Halle Berry, eternizada como a mutante Tempestade nos três primeiros longas de X-Men, abriu o jogo sobre um episódio tenso nos bastidores da produção original. A vencedora do Oscar disse que não aguentou mais o que considerava um comportamento abusivo do diretor Bryan Singer e resolveu enfrentá-lo na frente de todos.
O relato foi dado à revista Entertainment Weekly e, segundo a atriz, transformou aquele dia em um dos mais marcantes da sua trajetória profissional. A conversa direta com o cineasta acabou motivando parte do elenco e da equipe a demonstrar o próprio descontentamento.
O confronto de Halle Berry com Bryan Singer
Durante as gravações de X-Men (2000), Berry afirma que Singer vinha acumulando atitudes que prejudicavam o clima no set. A situação teria chegado ao limite quando, diante de um novo atrito, ela o mandou, nas palavras dela, “para bem longe” e explicou “como ele poderia chegar lá”.
Mesmo vestida com o uniforme de Tempestade, a atriz decidiu não esperar mais por providências externas. Depois do embate, pegou suas coisas – incluindo o figurino – e embarcou em um voo de volta para casa. “Foi merecido”, declarou, classificando o momento como um dos melhores que já viveu em filmagens.
Repercussão entre elenco e equipe
Berry garante que não estava sozinha na insatisfação. Colegas de elenco teriam incentivado a atriz a tomar a frente porque sabiam que ela se posicionaria. “Todo mundo estava irritado”, relembrou.
O ator Alan Cumming, intérprete do Noturno em X2 (2003), já havia contado um episódio semelhante, em que Berry encerrou uma discussão com Singer dizendo: “Já ouvi o suficiente. Você pode beijar meu traseiro negro.” O diretor nega qualquer má conduta sexual e os relatos de comportamento antiético em set, mas as histórias de bastidores continuam aparecendo sempre que alguém repassa memórias da produção.
Trajetória de Bryan Singer após os primeiros X-Men
Depois de comandar os dois primeiros filmes mutantes, Singer trocou a Marvel pela DC e assumiu Superman – O Retorno (2006). A cadeira de diretor de X-Men: O Confronto Final acabou nas mãos de Brett Ratner, e outros cineastas, como Gavin Hood e Matthew Vaughn, também deixaram sua marca na franquia.
Imagem: Divulgação
O retorno de Singer aconteceu em X-Men: Dias de um Futuro Esquecido (2014) e X-Men: Apocalipse (2016). Porém, novas queixas sobre o ambiente de trabalho culminaram na sua demissão de Bohemian Rhapsody (2018). Desde então, o cineasta não lança projetos, apesar de ter sido anunciado para um drama de época no ano passado – movimento oposto ao de Gore Verbinski, que recentemente voltou às manchetes com a comédia sci-fi insana Boa Sorte, Divirta-se, Não Morra.
Carreira de Halle Berry depois da franquia mutante
Após deixar os mutantes de lado, Halle Berry embarcou em produções variadas, de Kingsman: O Círculo Dourado (2017) ao frenético John Wick 3: Parabellum (2019). Na TV, liderou a série de ficção científica Extant, reforçando sua versatilidade diante das câmeras.
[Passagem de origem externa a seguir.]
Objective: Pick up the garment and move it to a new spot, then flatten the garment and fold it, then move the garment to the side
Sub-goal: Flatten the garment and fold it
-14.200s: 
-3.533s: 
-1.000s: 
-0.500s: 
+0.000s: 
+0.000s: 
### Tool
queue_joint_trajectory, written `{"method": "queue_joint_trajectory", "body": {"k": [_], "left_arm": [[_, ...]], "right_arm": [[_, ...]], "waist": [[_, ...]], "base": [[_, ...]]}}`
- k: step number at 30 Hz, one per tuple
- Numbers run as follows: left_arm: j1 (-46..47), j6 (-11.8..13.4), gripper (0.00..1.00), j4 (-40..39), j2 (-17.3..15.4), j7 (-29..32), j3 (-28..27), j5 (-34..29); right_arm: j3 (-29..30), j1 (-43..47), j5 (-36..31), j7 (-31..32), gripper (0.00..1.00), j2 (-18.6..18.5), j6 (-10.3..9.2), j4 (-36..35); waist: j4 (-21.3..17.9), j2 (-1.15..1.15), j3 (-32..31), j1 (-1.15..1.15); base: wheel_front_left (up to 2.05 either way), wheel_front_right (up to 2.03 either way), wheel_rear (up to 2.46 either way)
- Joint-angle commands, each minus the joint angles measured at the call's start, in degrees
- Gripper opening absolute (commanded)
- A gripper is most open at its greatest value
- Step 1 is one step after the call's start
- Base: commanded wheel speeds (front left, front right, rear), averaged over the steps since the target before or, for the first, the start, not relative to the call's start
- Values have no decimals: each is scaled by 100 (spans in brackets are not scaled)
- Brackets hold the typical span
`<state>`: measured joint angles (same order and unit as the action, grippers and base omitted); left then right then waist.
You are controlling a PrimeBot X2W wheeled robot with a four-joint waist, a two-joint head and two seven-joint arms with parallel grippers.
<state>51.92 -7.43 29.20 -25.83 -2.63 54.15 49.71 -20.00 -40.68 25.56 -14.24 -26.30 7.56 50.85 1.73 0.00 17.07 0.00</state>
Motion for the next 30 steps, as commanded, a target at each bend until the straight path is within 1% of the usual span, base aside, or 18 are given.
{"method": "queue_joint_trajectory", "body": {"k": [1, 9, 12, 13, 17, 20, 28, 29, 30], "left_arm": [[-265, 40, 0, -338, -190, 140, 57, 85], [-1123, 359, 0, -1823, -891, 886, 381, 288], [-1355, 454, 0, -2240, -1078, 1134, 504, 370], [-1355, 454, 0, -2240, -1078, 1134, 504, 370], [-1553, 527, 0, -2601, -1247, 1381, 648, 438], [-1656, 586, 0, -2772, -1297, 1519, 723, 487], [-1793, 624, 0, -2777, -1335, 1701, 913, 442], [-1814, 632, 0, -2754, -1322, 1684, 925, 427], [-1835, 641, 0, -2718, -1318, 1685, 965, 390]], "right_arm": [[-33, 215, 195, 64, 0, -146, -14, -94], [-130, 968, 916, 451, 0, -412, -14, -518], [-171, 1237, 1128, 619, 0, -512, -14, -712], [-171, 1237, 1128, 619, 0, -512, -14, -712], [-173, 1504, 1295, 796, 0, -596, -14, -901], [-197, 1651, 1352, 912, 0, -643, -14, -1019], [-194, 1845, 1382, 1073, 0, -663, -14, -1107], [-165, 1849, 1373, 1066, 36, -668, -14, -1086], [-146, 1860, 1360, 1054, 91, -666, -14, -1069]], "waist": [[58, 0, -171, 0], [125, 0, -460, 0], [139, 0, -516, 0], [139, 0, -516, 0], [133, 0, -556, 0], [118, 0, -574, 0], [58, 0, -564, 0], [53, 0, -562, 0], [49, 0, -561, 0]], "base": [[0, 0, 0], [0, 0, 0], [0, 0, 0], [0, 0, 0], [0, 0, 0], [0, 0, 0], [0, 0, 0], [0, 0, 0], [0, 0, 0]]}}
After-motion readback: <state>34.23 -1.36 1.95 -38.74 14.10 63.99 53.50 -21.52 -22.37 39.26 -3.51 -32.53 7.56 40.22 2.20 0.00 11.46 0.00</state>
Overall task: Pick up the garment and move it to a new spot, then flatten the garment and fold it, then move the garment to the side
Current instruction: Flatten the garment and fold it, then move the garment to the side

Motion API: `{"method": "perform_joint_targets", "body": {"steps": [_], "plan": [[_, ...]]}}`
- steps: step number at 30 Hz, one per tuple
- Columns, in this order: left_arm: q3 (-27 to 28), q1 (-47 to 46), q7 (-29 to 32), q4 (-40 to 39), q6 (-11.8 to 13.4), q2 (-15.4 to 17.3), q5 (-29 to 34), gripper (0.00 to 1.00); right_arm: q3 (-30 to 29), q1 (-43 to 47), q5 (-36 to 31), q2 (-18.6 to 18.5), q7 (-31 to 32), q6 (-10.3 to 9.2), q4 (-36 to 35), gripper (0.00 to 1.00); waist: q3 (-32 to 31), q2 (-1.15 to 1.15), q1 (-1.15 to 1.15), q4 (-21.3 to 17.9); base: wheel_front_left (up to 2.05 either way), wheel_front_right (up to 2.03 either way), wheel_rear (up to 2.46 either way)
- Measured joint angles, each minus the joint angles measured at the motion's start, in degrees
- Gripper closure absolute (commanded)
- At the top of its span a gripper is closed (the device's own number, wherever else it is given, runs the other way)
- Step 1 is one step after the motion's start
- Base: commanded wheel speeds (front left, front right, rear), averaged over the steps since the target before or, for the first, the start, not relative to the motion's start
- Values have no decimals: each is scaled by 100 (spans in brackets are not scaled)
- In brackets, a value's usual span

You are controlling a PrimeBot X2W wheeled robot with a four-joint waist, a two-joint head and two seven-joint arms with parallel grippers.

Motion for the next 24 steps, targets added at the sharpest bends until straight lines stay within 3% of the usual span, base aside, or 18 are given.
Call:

Berry segue lembrada por trabalhos icônicos, como A Última Ceia, que lhe rendeu o Oscar de Melhor Atriz, e a aventura 007 – Um Novo Dia para Morrer. Seu filme mais recente, Crime 101, divide tela com Chris Hemsworth e Mark Ruffalo e mantém ótima avaliação crítica, ostentando 87% de aprovação no Rotten Tomatoes.
Vale a pena revisitar a trilogia original de X-Men?
Para quem deseja entender a importância de Tempestade dentro do universo cinematográfico dos mutantes, a resposta continua sendo sim. A performance de Halle Berry, somada à ousadia de Singer ao adaptar a equipe para o cinema no início dos anos 2000, ajuda a contextualizar a evolução dos filmes de super-herói. Mesmo com os bastidores turbulentos, X-Men, X2 e X-Men: Dias de um Futuro Esquecido representam passos decisivos para o gênero, algo que o Salada de Cinema sempre destaca ao analisar a influência desses títulos no mercado atual.